───── Available data ─────

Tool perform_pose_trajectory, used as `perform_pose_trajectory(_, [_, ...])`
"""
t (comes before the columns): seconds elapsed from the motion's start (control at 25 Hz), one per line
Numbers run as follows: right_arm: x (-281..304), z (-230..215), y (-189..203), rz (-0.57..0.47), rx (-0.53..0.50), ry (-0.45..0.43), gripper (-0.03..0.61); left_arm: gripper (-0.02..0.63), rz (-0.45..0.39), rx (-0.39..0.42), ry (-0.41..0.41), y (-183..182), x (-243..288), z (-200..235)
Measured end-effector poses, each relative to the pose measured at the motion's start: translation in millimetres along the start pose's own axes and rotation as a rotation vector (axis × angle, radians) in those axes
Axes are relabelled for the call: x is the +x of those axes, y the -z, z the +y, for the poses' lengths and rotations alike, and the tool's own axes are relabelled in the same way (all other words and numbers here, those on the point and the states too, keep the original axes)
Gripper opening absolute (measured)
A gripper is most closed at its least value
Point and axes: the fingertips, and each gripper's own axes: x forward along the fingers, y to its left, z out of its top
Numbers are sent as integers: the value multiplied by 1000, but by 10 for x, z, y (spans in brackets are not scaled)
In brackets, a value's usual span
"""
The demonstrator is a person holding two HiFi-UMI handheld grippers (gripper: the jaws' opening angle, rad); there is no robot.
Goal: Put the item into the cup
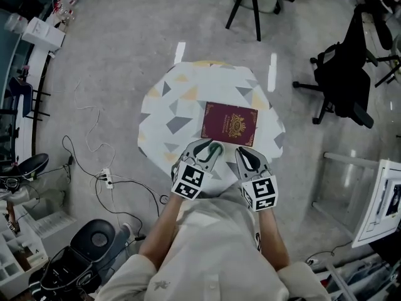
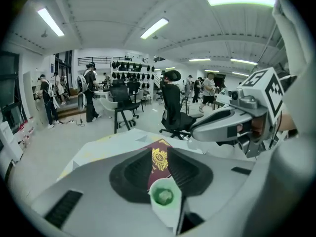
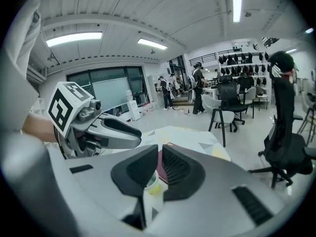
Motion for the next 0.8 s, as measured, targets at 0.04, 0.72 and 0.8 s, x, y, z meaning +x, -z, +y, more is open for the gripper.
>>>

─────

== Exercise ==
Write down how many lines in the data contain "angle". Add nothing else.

== Reply to the exercise ==
2